### Exercise instructions
Return the records, each one exactly as written.

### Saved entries
Start of Block
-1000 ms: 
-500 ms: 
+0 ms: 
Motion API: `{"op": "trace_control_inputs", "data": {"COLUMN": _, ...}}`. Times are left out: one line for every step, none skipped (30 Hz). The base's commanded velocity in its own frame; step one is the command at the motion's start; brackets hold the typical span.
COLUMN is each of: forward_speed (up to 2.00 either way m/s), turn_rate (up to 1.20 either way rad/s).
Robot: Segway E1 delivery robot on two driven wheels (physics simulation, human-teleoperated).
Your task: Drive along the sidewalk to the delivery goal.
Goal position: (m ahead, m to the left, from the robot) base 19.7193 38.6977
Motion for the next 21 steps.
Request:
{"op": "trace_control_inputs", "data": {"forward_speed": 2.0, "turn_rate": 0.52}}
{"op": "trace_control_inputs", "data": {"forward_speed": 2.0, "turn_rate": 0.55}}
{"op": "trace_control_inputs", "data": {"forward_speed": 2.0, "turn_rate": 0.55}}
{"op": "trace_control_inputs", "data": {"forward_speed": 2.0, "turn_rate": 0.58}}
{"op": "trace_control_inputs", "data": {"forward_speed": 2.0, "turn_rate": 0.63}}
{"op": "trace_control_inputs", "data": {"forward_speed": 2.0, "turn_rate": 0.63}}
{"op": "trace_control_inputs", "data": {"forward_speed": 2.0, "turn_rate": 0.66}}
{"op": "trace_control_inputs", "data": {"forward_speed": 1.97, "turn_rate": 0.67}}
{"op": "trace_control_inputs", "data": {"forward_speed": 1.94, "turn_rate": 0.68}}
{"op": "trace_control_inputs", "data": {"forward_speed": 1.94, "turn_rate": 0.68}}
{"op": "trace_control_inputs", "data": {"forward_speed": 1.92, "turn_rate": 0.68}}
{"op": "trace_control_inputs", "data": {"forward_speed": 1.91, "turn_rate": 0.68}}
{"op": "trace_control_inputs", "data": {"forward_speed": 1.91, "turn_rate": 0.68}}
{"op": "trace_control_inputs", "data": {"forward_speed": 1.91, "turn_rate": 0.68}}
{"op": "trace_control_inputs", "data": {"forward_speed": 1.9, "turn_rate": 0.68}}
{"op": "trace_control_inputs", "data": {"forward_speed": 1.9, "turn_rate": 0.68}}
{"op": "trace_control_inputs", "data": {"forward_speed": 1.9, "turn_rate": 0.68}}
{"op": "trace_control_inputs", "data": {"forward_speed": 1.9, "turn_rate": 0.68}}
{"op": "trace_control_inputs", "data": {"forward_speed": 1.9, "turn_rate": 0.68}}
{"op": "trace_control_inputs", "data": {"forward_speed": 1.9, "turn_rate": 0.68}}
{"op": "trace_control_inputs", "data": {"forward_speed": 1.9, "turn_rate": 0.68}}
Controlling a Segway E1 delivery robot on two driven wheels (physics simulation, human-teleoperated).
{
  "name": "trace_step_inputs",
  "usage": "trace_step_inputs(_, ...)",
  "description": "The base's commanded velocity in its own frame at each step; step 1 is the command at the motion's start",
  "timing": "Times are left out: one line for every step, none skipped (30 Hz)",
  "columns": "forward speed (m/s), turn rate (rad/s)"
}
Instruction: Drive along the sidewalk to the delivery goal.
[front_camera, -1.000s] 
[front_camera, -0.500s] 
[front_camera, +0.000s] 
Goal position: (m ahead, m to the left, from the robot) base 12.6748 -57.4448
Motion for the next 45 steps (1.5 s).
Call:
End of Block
### Output below
-1000 ms: 
-500 ms: 
+0 ms: 
Motion API: `{"op": "trace_control_inputs", "data": {"COLUMN": _, ...}}`. Times are left out: one line for every step, none skipped (30 Hz). The base's commanded velocity in its own frame; step one is the command at the motion's start; brackets hold the typical span.
COLUMN is each of: forward_speed (up to 2.00 either way m/s), turn_rate (up to 1.20 either way rad/s).
Robot: Segway E1 delivery robot on two driven wheels (physics simulation, human-teleoperated).
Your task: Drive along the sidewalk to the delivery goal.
Goal position: (m ahead, m to the left, from the robot) base 19.7193 38.6977
Motion for the next 21 steps.
Request:
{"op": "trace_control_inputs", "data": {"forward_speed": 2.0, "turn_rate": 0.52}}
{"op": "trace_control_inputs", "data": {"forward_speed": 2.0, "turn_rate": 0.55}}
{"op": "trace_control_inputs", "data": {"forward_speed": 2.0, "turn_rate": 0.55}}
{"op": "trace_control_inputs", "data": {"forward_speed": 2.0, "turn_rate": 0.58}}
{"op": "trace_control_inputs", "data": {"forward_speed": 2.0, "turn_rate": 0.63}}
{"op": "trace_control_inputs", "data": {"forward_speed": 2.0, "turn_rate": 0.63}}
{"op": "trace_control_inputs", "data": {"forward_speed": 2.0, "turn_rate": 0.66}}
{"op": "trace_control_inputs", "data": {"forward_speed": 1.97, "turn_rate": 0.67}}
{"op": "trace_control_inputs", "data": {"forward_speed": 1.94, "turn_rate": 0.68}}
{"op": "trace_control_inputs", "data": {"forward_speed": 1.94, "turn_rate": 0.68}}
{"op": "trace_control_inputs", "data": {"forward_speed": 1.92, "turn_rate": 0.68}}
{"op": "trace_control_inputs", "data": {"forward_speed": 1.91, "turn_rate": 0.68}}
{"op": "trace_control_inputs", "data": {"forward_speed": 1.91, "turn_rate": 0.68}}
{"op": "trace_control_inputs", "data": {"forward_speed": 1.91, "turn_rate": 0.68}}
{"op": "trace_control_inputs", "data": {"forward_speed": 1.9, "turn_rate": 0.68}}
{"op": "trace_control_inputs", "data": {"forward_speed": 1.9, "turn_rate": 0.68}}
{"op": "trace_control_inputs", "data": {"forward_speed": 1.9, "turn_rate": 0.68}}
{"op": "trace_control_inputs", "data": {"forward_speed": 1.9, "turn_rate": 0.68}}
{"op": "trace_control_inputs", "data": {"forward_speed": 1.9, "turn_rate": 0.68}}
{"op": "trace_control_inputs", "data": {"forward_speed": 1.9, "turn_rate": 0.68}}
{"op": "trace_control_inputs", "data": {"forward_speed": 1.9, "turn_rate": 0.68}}
Controlling a Segway E1 delivery robot on two driven wheels (physics simulation, human-teleoperated).
{
  "name": "trace_step_inputs",
  "usage": "trace_step_inputs(_, ...)",
  "description": "The base's commanded velocity in its own frame at each step; step 1 is the command at the motion's start",
  "timing": "Times are left out: one line for every step, none skipped (30 Hz)",
  "columns": "forward speed (m/s), turn rate (rad/s)"
}
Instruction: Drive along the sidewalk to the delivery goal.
[front_camera, -1.000s] 
[front_camera, -0.500s] 
[front_camera, +0.000s] 
Goal position: (m ahead, m to the left, from the robot) base 12.6748 -57.4448
Motion for the next 45 steps (1.5 s).
Call:

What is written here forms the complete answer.